On the road, my anger targets included:  Fate. Whatcom County. Me. Ted. Man with chair and spit.  Me. Whatcom County.  Me.  Of course, my thoughts of George soothed me.  Calling daughter, Caroline and son, Andy soothed me.  Anger drove along beside me and wouldn't shut up.

For a few minutes, towing Lola home, I again contemplated selling her and giving up.  But I'm still curious enough, hungry enough for a particular kind of life, stubborn enough perhaps -- I'm enough to keep trying.  My mind flopped around quite joltingly all the way home, and kept landing on "keep trying."  

I recently hired someone to gravel in part of my yard for parking Lola. I now realize that the gravel used was 5/8 minus that had been washed.  Unwashed 5/8 minus gravel sets up, but washed gravel doesn't.  Backing up into my own new gravel driveway is skiddy.  This morning, I called a materials guy I trust and he advised adding a top layer of unwashed 5/8 minus, to try and fix it.  My mind is focused on gravel for my Lola parking spot.  This is more evidence that I don't intend to give up.

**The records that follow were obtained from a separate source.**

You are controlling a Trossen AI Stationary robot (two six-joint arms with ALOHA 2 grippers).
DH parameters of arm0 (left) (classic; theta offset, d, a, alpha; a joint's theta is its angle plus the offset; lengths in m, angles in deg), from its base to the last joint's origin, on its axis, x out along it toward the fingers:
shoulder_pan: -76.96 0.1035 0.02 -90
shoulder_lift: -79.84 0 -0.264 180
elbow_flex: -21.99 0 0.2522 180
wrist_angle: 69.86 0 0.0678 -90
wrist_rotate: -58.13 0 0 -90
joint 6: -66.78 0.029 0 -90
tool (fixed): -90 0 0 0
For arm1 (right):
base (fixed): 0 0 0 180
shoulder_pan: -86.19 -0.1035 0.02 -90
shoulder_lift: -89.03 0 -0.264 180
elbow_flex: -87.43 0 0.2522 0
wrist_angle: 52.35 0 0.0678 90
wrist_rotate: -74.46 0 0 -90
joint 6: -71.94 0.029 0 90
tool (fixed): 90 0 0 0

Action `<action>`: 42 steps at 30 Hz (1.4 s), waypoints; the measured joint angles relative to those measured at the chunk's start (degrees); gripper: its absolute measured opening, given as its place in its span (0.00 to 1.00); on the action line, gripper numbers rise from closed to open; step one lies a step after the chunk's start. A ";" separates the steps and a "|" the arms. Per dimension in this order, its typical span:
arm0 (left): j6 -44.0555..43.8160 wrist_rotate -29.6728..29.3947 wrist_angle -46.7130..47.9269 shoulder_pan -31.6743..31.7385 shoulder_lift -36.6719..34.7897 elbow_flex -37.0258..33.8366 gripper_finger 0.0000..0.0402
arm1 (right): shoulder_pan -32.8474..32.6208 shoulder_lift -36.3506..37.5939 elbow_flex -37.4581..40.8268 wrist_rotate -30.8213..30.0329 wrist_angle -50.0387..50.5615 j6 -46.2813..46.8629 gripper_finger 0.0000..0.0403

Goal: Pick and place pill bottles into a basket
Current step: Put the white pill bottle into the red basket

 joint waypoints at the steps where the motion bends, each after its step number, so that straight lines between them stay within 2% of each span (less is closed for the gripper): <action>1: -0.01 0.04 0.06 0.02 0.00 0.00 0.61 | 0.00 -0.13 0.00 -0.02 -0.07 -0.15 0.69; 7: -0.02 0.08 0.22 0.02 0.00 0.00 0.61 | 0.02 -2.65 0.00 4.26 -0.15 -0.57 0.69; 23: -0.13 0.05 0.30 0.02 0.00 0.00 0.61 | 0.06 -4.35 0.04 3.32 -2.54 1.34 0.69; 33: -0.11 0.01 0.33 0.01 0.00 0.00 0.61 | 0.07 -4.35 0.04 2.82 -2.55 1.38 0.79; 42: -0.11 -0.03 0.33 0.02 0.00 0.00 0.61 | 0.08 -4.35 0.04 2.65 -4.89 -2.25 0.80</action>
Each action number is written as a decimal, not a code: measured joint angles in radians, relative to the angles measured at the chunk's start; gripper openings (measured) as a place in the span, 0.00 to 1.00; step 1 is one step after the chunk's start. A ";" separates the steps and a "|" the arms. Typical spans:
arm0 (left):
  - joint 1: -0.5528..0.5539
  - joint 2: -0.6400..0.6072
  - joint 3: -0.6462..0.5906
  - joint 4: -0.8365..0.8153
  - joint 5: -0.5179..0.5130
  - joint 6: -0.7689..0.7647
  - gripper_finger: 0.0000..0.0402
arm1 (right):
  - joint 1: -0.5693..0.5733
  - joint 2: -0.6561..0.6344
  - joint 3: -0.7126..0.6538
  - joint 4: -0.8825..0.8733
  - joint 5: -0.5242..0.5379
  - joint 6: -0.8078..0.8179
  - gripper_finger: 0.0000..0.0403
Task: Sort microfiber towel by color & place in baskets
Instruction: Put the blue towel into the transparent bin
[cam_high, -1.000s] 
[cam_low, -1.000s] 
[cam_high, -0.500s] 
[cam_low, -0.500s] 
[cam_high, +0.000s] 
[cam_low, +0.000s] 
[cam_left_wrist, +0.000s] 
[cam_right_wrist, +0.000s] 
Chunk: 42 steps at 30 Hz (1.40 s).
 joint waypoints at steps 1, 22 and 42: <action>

Andy came by this morning to check on me.  He pointed out that Ted took care of all my protection needs, and now I have been harshly confronted with loss, and the annoyance and fear associated with being my own body guard, my own advocate, my own everything.  "Dad used to take care of the lower levels of Maslow's Hierarchy of Needs for you, Mom.  You always got to be an actualized you, without having to deal with the bottom rungs."  He was referring to the lower level needs we all have, such as safety and security.  None of us can be fully our true selves if we are just trying to survive.  I have to admit that I was protected and felt secure when Ted was alive.  I wasn't worried about survival. 

This experience is another lesson for me.   There is still an awful lot of grief and loss for me to deal with. Maybe there always will be, and it will manifest in fear, retreat, despair.  I sometimes think about giving up on my dreams in defeat.  My actions tell me that I'm still a dreamer.  I'm not ready to dump Lola.  I owe Whatcom County a piece of my mind about utility hookups and their relationship with the level of the campsite, and about charging $35 a night for a utility campsite with no phone service or discernable way to find help and protection.  A lot of solo women want to camp, and we're willing to pay for a safe, utility site.  I can hear George Eliot:  "You go girl!"

In September, I meet up with a group of people who all have teardrops, in Deception Pass State Park.  I am hopeful.